For more than forty years, Irving Norman quietly painted hundreds of monumental canvases with highly complex narratives that confront the universal horrors of war and what he believed to be the culprit: corporate capitalism. Norman’s highly detailed, representational paintings were superbly executed and finely crafted, but were for many years marginalized by an art world that remained fixated on the cool detachment of abstract formalism. Nevertheless, Norman remained steadfastly committed to documenting the dark side of the human condition, and his haunting critiques of American society continue to have relevance today.

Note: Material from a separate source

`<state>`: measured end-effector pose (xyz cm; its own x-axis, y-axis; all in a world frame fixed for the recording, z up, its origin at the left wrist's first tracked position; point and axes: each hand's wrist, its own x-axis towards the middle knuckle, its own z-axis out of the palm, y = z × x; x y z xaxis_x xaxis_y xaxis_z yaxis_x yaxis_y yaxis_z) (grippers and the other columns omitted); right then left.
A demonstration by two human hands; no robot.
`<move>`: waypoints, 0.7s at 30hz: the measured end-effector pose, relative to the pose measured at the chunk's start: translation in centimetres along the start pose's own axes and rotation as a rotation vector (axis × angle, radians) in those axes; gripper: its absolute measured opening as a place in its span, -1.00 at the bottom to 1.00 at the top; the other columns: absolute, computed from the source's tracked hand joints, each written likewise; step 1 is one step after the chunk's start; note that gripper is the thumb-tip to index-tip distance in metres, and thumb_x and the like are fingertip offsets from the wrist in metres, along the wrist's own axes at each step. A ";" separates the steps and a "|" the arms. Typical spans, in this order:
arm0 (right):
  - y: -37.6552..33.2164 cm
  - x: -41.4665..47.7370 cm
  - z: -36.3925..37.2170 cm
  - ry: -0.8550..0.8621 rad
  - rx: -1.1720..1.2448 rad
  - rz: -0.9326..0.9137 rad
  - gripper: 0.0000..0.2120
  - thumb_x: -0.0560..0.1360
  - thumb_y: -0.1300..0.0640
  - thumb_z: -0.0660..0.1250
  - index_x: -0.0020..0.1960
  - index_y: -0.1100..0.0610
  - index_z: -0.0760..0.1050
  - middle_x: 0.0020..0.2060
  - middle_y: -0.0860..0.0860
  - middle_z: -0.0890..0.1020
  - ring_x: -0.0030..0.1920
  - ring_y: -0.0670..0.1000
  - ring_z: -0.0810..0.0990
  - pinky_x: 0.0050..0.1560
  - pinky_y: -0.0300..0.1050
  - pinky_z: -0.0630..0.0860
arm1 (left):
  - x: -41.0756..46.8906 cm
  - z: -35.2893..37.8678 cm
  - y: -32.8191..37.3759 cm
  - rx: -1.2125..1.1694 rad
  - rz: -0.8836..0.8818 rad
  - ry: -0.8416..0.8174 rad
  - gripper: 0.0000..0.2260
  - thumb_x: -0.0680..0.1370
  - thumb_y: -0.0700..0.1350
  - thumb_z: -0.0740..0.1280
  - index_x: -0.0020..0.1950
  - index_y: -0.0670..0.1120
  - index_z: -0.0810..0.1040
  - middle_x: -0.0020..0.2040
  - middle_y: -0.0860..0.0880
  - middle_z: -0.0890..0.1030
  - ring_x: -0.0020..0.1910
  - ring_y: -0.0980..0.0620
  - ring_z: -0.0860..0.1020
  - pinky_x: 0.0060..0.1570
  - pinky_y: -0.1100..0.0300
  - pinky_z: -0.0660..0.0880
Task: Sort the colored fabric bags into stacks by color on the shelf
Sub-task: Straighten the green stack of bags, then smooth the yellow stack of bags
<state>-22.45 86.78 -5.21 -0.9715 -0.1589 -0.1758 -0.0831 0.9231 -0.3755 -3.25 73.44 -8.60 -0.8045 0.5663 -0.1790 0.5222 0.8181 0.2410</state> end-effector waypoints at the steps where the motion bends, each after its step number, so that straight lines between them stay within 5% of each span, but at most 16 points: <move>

Norman was born to Jewish parents as Irving Noachowitz in Vilna, Poland, in 1906, which was then under Russian control. He emigrated to New York in 1923 and made his first visit to California five years later. In 1935, Norman moved to Los Angeles, eventually settling in Laguna Beach, where he supported himself as a barber. An active participant in the left-wing movement, Norman volunteered to serve in the Abraham Lincoln Brigade, which fought to defend the Spanish Republic against the fascist Franco regime in 1938. This experience changed his world-view profoundly and he returned from the war committed to becoming an artist. In 1940, Norman moved to San Francisco and enrolled at the California School of Fine Arts (now the San Francisco Art Institute) and studied with painters Spencer Macky and William Gaw. He continued his studies at the New York Art Students League in 1946, where he encountered the hyperrealistic fantasy paintings of Peter Blume. Later that year he traveled to Mexico to view the murals of Mexican social realists Diego Rivera, Jose Clemente Orozco, and David Alfaro Siqueiros, whose political commitment he fervently admired.

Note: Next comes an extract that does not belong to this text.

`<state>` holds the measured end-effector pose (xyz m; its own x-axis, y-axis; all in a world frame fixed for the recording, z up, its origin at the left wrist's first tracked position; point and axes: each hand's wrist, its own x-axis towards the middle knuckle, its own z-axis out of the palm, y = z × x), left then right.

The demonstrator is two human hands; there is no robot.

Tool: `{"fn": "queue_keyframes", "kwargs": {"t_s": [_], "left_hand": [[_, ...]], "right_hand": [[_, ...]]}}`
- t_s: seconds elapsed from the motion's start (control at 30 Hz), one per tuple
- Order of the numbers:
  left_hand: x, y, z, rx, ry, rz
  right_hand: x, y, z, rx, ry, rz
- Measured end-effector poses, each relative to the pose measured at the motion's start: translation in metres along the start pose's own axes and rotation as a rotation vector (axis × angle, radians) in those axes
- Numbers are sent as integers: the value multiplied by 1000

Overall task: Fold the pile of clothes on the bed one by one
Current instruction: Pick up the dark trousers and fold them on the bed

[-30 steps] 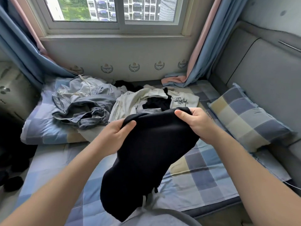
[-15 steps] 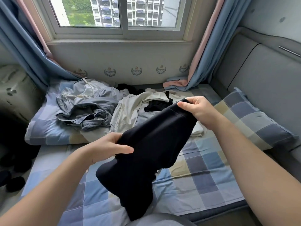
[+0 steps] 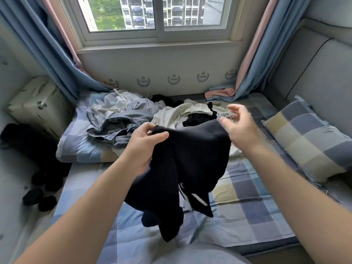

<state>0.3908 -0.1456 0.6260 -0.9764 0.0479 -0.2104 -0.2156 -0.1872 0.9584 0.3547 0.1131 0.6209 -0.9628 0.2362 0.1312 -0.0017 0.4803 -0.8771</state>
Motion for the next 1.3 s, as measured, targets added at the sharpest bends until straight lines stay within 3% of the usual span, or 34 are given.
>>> {"fn": "queue_keyframes", "kwargs": {"t_s": [0.07, 0.17, 0.23, 0.3, 0.37, 0.47, 0.57, 0.63, 0.73, 0.87, 1.17, 1.3], "left_hand": [[0, 4, 5, -104, 14, -3], [-5, 12, 18, -191, -105, 16], [-5, 17, 24, -125, -129, 53], [1, 21, 20, -45, -30, 116], [10, 22, 6, 31, 102, 151], [26, 16, -22, 208, 242, 166], [34, 4, -33, 295, 291, 142], [30, -2, -30, 145, 233, 38], [15, -19, -17, -87, -41, -158], [-7, -53, -2, 141, -265, -267], [-3, -56, 1, 416, -438, -235], [-6, -67, 3, 389, -539, -228]], "right_hand": [[-50, -15, 17, 133, -123, -45], [-105, -25, 62, 357, -451, 106], [-106, -16, 88, 362, -455, 128], [-89, -8, 92, 234, -414, 113], [-75, -6, 78, 191, -496, 104], [-63, -12, 49, 234, -623, 39], [-51, -21, 29, 354, -597, 63], [-46, -26, 24, 453, -584, 124], [-44, -31, 20, 557, -543, 180], [-44, -31, 20, 644, -468, 235], [-46, -17, 12, 667, -373, 303], [-48, -16, 11, 721, -363, 343]]}}
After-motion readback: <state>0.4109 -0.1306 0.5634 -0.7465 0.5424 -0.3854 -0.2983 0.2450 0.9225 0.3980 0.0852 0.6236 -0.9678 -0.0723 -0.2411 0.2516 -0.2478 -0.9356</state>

More important than this training, however, were the lessons of the battlefield that sustained him as an artist. Norman’s experiences as a machine gunner in Spain convinced him that “… society is based on war,” and powerfully affected his future artistic endeavors, particularly his desire to paint “… the violence of war.”1 Many of Norman’s completed paintings depict masses of men and women in the midst of passionate hostilities that occur when life becomes unbearable. For example, Norman painted Rebellions and Revolutions in 1970 during the height of the Vietnam War. The dramatic scene recognizes the horrible human suffering and cruelty that frequently calls forth violent public protest. In this case, the outcome of the demonstration appears bleak. While magnificent flames erupt in the background, a surging mass of marching protesters with faces painted as spears is dwarfed by an industrial structure fortified not only with massive military armaments, but also hideous serpents spewing poisonous liquid. Hundreds of prisoners peer forth from within the structure’s barred windows, and casualties of the rebellion hang from nooses affixed to the building’s exterior. A lifeless, outstretched corpse—perhaps referring to a martyred victim of the Kent State riot—is held aloft by four arms and linked to the banner of revolution by a system of blood vessels, while other flags bear the signs of war, hunger, human suffering, and desperation. The surreal gathering of human bodies calls to mind the unimaginable suffering endured during the mass executions of World War II, as well as the oppressive activities of contemporary regimes that continue to flourish around the world.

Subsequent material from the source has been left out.